Members of the Ukraine army fire artillery shells from a British-made L119 howitzer at Russian positions in the Lyman direction in February
Ukraine Army military personnel fire artillery shells at Russian positions in February © Scott Peterson/Getty Images

The writer is editorial director and a columnist at Le Monde

To some experts, the moment we have reached in the war in Ukraine is reminiscent of 1916. This was a pivotal year in the first world war when the battles of the Somme and Verdun, having caused the loss of more than a million men, led to a stalemate, turning the conflict into a war of attrition. Industrial production of armaments, meanwhile, was desperately slow. 

“Stalemate” was the word used in an interview with the Economist by General Valery Zaluzhny, then commander-in-chief of the Ukrainian armed forces, to characterise the situation on the front last November. In hindsight, this admission opened a crucial phase for the country’s western allies — one in which they have had to adjust to a brutal new reality.

This was going to be a long war that Russia would do everything to win, and the west was not ready. This reality has now been sinking in, exposing new tensions among western leaders about how to confront it. 

A perfect storm had begun gathering over the winter. In Kyiv, the failure of a counteroffensive that had raised so many expectations and the challenge of finding new recruits for the front were causing divisions between Gen Zaluzhny and President Volodymyr Zelenskyy.

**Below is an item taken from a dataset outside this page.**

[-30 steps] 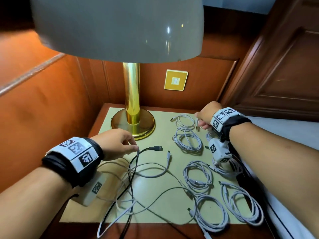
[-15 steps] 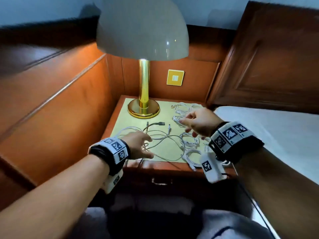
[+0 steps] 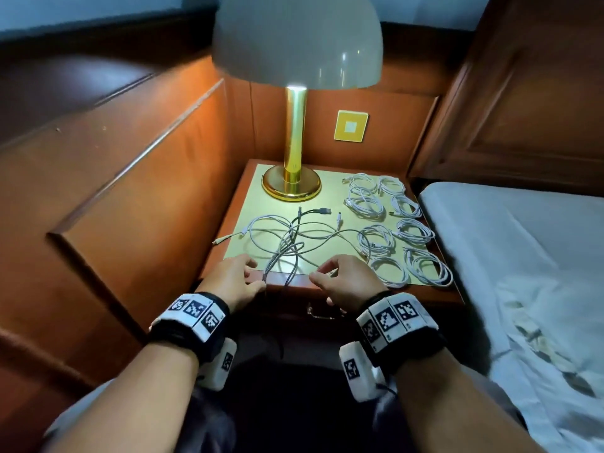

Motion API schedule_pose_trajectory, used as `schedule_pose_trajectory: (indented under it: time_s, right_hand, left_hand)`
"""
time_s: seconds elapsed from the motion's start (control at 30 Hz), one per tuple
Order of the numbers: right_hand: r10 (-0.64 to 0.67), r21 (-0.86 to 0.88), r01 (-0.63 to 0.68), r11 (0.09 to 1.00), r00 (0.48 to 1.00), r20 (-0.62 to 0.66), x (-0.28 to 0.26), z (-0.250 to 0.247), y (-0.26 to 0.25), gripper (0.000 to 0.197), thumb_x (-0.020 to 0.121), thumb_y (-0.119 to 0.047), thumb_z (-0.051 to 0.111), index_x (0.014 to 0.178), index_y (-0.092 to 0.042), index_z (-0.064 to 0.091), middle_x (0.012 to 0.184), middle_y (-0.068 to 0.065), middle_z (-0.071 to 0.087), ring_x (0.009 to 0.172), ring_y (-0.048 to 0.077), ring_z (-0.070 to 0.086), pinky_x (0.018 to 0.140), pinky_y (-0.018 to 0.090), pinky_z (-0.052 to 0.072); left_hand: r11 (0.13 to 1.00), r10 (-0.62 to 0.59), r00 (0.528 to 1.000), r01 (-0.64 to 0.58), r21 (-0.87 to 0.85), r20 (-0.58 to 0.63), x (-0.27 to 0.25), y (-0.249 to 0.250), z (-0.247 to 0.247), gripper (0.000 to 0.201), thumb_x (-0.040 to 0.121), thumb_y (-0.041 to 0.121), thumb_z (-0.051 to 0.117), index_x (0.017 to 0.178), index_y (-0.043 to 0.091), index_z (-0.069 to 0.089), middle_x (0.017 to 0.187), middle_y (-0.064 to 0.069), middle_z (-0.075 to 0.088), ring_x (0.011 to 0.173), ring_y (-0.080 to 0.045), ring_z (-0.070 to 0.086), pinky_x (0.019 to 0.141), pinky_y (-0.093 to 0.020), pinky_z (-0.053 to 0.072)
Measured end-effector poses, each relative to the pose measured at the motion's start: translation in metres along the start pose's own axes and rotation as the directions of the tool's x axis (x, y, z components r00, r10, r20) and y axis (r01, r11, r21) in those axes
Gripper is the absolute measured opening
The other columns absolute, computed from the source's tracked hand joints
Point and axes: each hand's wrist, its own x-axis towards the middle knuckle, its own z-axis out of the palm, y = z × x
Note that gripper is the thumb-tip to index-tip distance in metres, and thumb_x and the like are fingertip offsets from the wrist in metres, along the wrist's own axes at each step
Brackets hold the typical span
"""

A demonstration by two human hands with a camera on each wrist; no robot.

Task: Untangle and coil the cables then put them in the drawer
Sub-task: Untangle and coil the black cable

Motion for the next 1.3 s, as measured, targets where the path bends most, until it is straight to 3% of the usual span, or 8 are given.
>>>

Hampered by an excruciating shortage of ammunition and artillery that its allies were too slow to provide, Ukraine’s troops were in a precarious position. It had to face the possibility that it could actually lose the war.

A $60bn aid package was stuck in the US Congress, blocked by diehard Republicans. Russia’s economy was bouncing back, helped by Chinese and Indian imports of oil and widespread circumvention of sanctions. Russia’s President Vladimir Putin was pushing a triumphalist narrative. France registered increased activity in disinformation campaigns and cyber attacks from Russia. On the diplomatic front, the Gaza disaster had buried any hope of courting the so-called global south to help counter Russia.

As the second anniversary of the invasion drew near, the EU managed to pass its own €50bn aid package. Britain, France and Germany rushed to sign bilateral security agreements with Ukraine. But when leaders met in Munich in mid-February for the annual security conference, the mood was grim.

Donald Trump’s warning that if he won a second term as president he would encourage Russia to attack those allies of the US who did not spend enough on their security, had already raised alarming questions about America’s commitment and Nato’s future. The news of Alexei Navalny’s death in prison, announced in Moscow just as the participants gathered in Munich, added Putin’s sinister imprint to the conference.

This conjunction of events has finally led to a shift in most European capitals about the direction in which this war is going and what it means for the future of the continent. To be fair, this has been clear for some time to eastern and northern European leaders. Poland, the Baltic states, Denmark, the Czech Republic to name a few have been active and vocal in adjusting to the new reality. But France and Germany still needed to take a leap forward.

The French discourse on Ukraine has notably evolved since the beginning of the year. The goal now is not only to support Ukraine, but also to protect Europe from Russia.

President Emmanuel Macron who, when inviting Putin to his summer residence on the French Riviera in 2019, spoke of Russia as “deeply European, a great power part of the Enlightenment”, now warns that an aggressive Russia will not stop with Ukraine if its offensive is not repelled. Gone is the time when he warned against “humiliating Russia”. For the first time last week, Macron said that Russia’s “defeat” was indispensable to the stability and security of Europe. Until then, preventing Russia from winning the war was as far as he would go. 

To make a show of European unity and determination, France hastily summoned an international conference in support of Ukraine in Paris on February 26. Characteristically, Macron could not resist stealing the show by raising the possibility of western boots on the ground, drawing a string of denials from his counterparts that inevitably pointed at differences rather than unity.

Yet the fact that the issue has been under discussion among allies, as well as the heated debate in Germany about the delivery of powerful Taurus missiles to Kyiv, shows that a new dynamic has emerged. Europe is belatedly but inexorably moving towards deeper involvement in the war. We do not yet know how it will be involved, but there is no other choice.